<<<<

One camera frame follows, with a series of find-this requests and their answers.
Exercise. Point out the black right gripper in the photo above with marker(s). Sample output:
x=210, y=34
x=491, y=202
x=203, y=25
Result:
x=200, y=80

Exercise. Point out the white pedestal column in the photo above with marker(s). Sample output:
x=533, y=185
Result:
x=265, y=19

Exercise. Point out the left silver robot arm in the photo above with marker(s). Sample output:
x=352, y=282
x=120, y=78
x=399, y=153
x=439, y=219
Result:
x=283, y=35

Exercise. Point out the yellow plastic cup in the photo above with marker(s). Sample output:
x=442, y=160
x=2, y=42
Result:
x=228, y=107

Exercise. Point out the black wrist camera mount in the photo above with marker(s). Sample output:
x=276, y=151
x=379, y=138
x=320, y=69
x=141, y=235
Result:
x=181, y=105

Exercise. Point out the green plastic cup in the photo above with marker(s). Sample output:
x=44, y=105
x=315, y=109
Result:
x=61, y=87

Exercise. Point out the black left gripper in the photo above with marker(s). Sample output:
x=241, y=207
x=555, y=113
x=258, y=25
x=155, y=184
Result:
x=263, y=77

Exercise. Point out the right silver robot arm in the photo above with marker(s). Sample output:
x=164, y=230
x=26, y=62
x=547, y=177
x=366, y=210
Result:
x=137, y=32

>>>>
<<<<

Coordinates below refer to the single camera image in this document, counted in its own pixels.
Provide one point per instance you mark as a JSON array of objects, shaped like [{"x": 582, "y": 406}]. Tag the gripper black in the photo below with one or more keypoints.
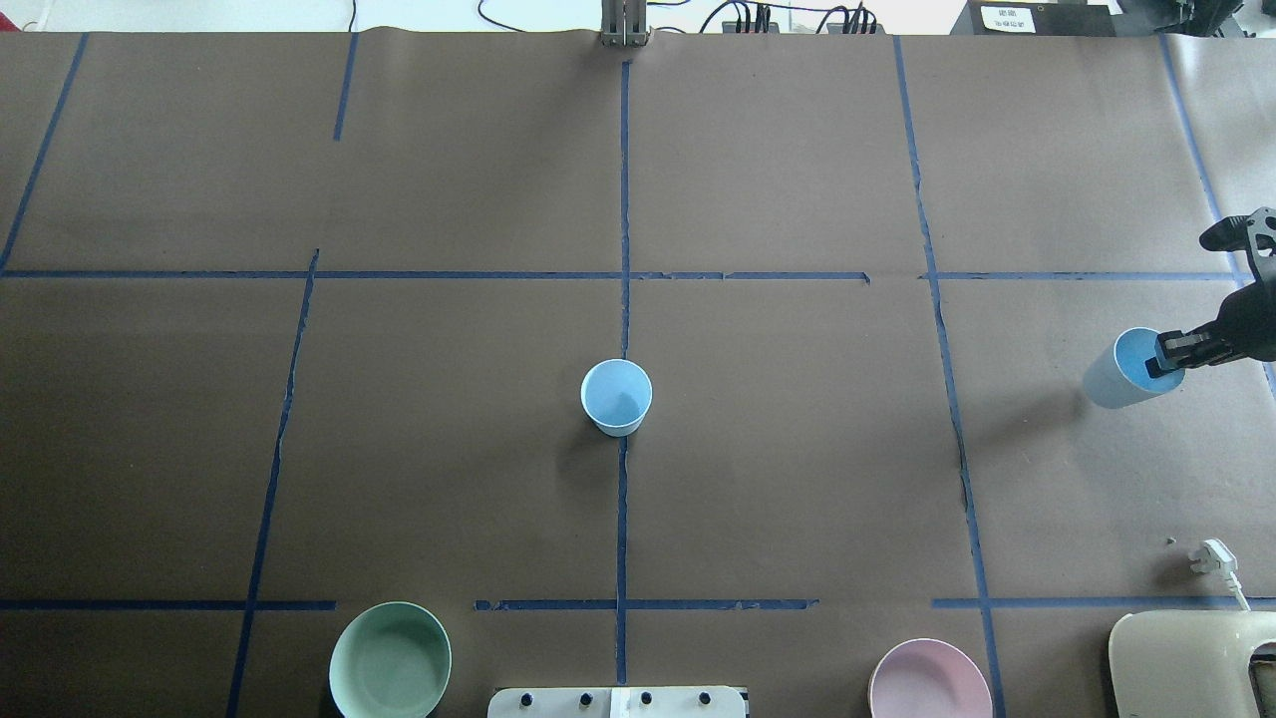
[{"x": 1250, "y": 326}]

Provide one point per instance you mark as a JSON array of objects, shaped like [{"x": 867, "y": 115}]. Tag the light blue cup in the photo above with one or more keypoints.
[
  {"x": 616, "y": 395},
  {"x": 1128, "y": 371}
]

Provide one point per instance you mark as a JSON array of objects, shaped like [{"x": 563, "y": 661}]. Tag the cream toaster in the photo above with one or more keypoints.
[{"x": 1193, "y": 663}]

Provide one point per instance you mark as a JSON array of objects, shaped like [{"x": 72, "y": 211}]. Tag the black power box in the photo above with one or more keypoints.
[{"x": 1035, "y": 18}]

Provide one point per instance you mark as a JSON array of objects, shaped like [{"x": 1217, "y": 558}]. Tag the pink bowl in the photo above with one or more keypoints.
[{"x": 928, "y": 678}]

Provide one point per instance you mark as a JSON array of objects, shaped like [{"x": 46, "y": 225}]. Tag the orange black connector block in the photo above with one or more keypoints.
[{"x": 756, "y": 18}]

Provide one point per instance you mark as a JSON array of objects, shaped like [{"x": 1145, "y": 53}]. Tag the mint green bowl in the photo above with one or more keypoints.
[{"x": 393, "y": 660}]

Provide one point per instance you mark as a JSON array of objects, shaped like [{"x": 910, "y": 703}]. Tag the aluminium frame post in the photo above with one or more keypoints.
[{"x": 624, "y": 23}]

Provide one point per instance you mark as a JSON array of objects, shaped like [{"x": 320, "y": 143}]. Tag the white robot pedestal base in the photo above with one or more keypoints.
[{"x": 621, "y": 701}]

>>>>

**Activity:** Go to the line with "x=320, y=69" in the entries above and repeat every line from there through the line with "x=155, y=184", exactly and with no other text.

**Result for this task:**
x=320, y=69
x=141, y=235
Result:
x=181, y=105

Exercise. Point out the green plastic cup in the photo above with marker(s). Sample output:
x=44, y=105
x=315, y=109
Result:
x=61, y=87

Exercise. Point out the black left gripper in the photo above with marker(s). Sample output:
x=241, y=207
x=555, y=113
x=258, y=25
x=155, y=184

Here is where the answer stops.